• Instructions to follow: Go through the entries below and count the lines holding the word "wall". Reply with only the number, please.

══════════

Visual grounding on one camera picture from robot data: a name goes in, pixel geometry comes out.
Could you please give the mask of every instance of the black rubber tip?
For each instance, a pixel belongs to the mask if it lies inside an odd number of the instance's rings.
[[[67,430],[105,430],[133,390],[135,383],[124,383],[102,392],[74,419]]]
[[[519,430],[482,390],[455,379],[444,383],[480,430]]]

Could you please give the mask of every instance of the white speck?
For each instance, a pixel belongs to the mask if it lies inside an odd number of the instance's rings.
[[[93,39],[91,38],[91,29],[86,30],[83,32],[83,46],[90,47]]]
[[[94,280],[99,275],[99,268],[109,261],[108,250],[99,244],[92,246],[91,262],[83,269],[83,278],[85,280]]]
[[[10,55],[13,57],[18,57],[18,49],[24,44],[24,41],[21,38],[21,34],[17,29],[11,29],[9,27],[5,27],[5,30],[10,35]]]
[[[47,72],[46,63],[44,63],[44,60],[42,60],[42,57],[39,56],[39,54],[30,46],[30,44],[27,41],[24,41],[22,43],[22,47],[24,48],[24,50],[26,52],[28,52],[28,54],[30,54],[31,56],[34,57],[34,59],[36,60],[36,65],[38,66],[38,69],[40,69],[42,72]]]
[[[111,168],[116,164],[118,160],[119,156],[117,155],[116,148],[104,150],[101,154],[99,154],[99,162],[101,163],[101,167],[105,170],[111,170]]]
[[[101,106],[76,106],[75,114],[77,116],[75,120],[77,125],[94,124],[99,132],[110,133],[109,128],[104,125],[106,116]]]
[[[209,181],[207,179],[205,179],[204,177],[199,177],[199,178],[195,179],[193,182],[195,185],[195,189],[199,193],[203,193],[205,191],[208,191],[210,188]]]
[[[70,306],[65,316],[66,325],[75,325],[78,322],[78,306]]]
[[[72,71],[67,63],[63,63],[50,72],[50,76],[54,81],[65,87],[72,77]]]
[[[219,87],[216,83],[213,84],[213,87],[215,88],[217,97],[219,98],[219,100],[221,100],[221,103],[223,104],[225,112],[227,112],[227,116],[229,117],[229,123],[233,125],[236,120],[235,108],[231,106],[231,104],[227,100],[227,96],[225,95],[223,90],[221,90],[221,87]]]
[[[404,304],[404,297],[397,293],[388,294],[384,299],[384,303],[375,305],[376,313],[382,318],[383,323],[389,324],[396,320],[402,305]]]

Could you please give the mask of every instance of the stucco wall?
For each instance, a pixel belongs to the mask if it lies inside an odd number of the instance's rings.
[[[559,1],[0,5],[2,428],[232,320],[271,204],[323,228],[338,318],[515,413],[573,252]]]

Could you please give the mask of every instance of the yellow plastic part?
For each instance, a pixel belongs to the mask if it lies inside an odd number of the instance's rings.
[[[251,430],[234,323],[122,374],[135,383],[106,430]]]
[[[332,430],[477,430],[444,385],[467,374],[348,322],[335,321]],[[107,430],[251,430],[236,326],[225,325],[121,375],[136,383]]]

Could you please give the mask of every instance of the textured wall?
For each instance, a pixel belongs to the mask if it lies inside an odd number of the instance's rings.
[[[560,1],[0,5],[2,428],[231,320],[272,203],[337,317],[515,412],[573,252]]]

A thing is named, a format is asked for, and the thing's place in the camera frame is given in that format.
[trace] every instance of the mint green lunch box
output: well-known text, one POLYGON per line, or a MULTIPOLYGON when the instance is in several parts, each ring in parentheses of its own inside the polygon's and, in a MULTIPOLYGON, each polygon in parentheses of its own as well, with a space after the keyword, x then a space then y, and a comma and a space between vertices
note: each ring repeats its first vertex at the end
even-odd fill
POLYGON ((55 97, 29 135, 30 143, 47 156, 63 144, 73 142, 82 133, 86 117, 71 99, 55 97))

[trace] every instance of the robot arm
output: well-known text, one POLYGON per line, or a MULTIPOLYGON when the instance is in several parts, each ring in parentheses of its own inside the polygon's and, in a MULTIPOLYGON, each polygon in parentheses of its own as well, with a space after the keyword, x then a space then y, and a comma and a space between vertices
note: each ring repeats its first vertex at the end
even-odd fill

══════════

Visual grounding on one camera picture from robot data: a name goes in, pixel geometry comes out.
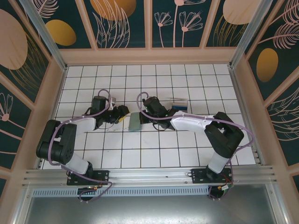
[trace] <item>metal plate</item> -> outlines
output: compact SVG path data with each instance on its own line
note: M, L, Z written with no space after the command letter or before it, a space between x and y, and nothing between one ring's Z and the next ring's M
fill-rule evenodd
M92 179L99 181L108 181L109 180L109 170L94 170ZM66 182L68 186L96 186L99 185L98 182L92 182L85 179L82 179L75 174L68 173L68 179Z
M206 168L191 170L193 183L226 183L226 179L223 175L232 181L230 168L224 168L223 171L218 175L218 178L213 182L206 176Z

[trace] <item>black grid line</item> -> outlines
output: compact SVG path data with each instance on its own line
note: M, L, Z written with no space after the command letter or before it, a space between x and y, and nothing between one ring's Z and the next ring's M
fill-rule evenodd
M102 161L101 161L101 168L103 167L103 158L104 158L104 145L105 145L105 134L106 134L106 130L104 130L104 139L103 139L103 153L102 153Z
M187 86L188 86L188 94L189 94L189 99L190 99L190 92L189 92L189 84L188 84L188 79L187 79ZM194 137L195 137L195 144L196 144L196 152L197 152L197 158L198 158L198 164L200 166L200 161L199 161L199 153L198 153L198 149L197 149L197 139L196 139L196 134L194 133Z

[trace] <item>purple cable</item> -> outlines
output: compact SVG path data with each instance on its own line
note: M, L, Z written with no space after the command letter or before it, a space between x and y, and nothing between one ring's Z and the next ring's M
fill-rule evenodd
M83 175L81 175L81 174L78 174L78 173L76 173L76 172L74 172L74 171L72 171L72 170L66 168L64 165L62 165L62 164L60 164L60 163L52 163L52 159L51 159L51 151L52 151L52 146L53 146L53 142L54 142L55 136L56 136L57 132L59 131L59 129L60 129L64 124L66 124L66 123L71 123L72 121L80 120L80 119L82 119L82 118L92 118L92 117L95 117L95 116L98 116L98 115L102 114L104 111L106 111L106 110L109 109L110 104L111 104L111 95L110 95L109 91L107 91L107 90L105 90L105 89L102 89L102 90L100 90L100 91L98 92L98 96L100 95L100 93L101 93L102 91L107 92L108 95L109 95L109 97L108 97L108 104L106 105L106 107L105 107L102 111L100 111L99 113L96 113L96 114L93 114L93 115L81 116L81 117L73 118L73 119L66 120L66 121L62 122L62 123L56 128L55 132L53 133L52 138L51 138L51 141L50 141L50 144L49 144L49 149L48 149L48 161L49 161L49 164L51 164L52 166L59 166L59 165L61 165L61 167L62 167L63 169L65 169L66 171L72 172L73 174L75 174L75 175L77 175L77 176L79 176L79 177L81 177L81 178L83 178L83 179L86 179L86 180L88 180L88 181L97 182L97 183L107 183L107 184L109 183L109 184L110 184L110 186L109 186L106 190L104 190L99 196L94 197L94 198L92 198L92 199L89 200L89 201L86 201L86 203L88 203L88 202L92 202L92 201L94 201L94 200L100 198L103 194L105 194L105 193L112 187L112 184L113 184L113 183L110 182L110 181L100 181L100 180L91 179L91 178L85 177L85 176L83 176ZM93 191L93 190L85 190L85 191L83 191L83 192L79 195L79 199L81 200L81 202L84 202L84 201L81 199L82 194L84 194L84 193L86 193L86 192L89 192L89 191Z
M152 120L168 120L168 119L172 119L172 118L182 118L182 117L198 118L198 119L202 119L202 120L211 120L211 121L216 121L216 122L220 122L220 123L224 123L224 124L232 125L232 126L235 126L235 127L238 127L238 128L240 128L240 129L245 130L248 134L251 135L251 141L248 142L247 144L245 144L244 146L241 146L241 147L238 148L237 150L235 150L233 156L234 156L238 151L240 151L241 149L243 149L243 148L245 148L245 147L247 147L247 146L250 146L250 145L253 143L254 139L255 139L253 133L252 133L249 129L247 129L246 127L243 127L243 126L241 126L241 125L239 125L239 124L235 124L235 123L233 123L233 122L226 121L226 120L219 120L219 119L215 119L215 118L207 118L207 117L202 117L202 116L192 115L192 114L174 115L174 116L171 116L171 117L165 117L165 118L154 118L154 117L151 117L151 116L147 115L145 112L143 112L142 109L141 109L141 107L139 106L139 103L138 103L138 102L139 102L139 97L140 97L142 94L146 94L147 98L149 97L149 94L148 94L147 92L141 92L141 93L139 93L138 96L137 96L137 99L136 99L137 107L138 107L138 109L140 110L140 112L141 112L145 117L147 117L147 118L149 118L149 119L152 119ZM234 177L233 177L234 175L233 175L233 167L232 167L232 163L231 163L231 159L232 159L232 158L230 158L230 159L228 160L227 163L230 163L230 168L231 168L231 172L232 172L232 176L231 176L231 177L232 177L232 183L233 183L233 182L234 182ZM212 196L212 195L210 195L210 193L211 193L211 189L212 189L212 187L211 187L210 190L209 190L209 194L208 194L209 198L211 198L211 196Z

══════════

• Problem solution: 2